In practice, DRTC turns data movement into a governed workflow. Incoming datasets can be placed into a staging or quarantine location, where automated checks and/or manual review can take place before data is moved into the data platform. Outgoing results can follow a similar pattern, with outputs reviewed and approved before release.
This is all managed through web-based portal where, administrators can configure the review process for each storage location. DRTC supports a two-stage approval workflow with a first reviewer and optional additional reviewers. These reviewers can be individual users or groups, such as a data governance committee, subject matter experts, or an independent review group to support segregation of duties.
The governed data platform
Behind the transfer boundary sits the governed data platform. This is where sensitive datasets are stored, curated, catalogued, prepared, and made available for approved research projects.
This layer should not be treated as a generic storage bucket. It is one of the most important design areas in the TRE because it determines how usable, reusable, governable, and scalable the research environment becomes.
The right design depends heavily on the research domain, data types, regulatory context, analytical methods, and collaboration model. A genomics platform, a clinical research environment, a defense research dataset, an industrial R&D environment, and a social science data platform will not have identical requirements.
That is why this layer should typically start with a data platform assessment. The assessment should clarify:
Assessment Table
| Assessment area |
Questions to answer |
| Data sources |
Where does data come from, who owns it, and how is it ingested? |
| Data sensitivity |
What classifications apply, and what restrictions follow from them? |
| Data structure |
Is the data tabular, imaging, genomic, sensor-based, unstructured, or multi-modal? |
| Data preparation |
What validation, transformation, pseudonymization, de-identification, or curation steps are required? |
| Access model |
Which projects, roles, and users should access which datasets? |
| Metadata and discovery |
How will researchers find approved data without overexposing sensitive assets? |
| Lineage and reproducibility |
How will datasets, transformations, queries, and outputs be traced? |
| Lifecycle and retention |
How long should data be retained, archived, or removed? |
| Analytics needs |
Are researchers using SQL, notebooks, HPC, ML, generative AI, statistical tools, or domain-specific applications? |
Based on this data platform assessment, the architecture can be tailored to the research domain, governance model, and analytics needs. In some cases, for example, Amazon SageMaker Unified Studio can provide a governed data and AI environment, bringing together Amazon EMR, AWS Glue, Amazon Athena, Amazon Redshift, Amazon Bedrock, and SageMaker AI.
Researchers can work with notebooks, SQL, Python, machine learning workflows, and natural language queries, connecting to data in Amazon S3, AWS Glue Data Catalog, Amazon Athena, and Amazon Redshift. Amazon S3 provides the storage foundation, with lakehouse architecture, data cataloguing, access control, data product ownership, and scalable processing added where needed.
Secure research workspaces with RES
Researchers interact with the TRE through the Virtual Research Environment. This is where approved users access compute, software, and project data inside defined boundaries. The goal is to provide a practical working environment while keeping sensitive data inside the controlled TRE architecture.

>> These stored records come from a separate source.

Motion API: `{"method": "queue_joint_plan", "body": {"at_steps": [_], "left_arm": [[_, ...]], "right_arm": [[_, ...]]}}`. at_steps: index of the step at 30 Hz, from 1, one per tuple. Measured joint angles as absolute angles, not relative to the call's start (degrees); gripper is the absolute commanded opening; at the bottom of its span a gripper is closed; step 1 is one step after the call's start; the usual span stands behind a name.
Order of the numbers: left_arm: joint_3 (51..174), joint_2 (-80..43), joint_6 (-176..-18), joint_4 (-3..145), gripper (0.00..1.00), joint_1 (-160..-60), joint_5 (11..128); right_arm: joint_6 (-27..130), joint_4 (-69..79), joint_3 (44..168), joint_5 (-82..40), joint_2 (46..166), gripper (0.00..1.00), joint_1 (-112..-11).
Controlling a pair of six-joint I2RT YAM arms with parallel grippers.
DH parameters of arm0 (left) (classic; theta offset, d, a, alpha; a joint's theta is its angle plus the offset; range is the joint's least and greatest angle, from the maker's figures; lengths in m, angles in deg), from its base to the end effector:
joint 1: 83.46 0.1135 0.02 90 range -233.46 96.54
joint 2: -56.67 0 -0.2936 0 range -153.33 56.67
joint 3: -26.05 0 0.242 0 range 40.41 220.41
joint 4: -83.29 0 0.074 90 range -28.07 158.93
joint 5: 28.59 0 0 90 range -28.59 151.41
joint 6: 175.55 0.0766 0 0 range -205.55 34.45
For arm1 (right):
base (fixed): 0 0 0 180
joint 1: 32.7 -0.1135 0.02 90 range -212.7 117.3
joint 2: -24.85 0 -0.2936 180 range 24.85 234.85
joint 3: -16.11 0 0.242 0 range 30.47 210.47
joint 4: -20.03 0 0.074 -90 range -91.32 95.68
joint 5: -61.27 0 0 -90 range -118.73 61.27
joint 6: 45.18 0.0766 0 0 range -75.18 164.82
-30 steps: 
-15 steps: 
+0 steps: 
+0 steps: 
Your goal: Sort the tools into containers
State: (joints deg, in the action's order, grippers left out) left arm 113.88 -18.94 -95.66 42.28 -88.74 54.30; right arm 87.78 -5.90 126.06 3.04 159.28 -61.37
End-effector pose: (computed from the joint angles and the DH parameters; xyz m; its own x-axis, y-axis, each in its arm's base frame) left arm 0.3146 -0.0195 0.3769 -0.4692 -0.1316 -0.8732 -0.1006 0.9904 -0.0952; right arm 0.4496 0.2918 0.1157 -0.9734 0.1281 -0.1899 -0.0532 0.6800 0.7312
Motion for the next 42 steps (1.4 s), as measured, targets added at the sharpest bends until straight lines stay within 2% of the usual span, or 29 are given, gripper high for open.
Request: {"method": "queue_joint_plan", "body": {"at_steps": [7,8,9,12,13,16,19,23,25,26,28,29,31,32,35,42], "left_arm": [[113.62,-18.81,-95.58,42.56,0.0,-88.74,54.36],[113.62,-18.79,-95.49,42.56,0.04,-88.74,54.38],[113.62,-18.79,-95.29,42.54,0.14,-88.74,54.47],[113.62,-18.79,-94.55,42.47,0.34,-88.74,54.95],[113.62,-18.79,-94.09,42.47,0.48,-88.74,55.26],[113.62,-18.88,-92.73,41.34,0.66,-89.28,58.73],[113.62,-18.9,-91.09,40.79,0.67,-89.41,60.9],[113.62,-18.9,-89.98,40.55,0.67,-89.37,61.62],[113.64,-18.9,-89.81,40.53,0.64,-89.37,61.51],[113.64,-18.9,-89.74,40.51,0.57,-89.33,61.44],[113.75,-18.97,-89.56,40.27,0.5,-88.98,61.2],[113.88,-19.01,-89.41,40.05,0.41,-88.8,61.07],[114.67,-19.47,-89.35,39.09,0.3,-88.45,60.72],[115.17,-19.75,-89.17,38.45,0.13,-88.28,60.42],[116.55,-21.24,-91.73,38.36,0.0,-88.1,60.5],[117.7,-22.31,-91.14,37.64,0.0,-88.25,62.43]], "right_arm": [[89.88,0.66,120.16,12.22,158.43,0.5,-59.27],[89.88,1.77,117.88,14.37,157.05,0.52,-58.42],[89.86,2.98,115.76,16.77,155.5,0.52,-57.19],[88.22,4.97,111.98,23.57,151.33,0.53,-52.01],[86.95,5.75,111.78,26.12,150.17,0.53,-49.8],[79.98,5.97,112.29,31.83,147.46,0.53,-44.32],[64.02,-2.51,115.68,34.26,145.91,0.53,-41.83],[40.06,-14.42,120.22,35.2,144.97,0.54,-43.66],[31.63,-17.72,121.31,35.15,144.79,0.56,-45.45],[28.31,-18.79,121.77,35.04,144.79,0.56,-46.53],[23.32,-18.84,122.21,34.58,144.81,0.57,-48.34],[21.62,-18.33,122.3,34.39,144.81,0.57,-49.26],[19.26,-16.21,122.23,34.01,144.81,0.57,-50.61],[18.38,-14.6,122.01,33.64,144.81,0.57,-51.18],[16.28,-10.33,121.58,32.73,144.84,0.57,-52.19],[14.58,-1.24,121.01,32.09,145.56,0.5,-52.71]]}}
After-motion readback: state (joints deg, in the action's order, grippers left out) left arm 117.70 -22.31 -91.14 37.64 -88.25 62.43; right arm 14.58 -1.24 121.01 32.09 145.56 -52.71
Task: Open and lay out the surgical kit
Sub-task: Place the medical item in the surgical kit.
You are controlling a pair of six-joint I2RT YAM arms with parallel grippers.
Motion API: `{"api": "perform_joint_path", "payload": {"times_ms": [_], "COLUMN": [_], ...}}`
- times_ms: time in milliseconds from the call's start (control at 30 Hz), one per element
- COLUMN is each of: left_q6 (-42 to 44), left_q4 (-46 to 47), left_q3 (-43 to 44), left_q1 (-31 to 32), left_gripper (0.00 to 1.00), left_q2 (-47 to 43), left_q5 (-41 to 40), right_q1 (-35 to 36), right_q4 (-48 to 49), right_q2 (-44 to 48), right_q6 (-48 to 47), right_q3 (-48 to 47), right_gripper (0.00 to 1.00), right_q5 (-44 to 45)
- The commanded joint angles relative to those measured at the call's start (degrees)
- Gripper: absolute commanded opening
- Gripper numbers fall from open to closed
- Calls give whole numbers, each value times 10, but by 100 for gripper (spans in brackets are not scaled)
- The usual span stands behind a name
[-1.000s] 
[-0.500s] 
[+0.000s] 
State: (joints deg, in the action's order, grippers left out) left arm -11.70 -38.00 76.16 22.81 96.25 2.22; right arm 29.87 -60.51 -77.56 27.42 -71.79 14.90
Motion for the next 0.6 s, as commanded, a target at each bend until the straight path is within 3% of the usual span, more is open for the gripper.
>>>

Research and Engineering Studio on AWS, or RES, can support this workspace layer. RES is an AWS-supported, open-source solution that provides a web portal for scientists and engineers to run technical computing workloads on AWS. Users can launch secure Windows or Linux virtual desktops, use existing corporate credentials, and work in individual or collaborative projects. Administrators can define project spaces, assign software stacks, attach shared file systems, monitor usage, and set project budgets to help control consumption.
RES also includes other controls that are useful in trusted research settings, such as identity integration with SAML 2.0 or OIDC, desktop sharing profiles, restricted file browser access, controlled SSH access, custom permission profiles, and private VPC deployment patterns with VPC endpoints. These controls help limit data movement and reduce the risk of data leaving the research boundary.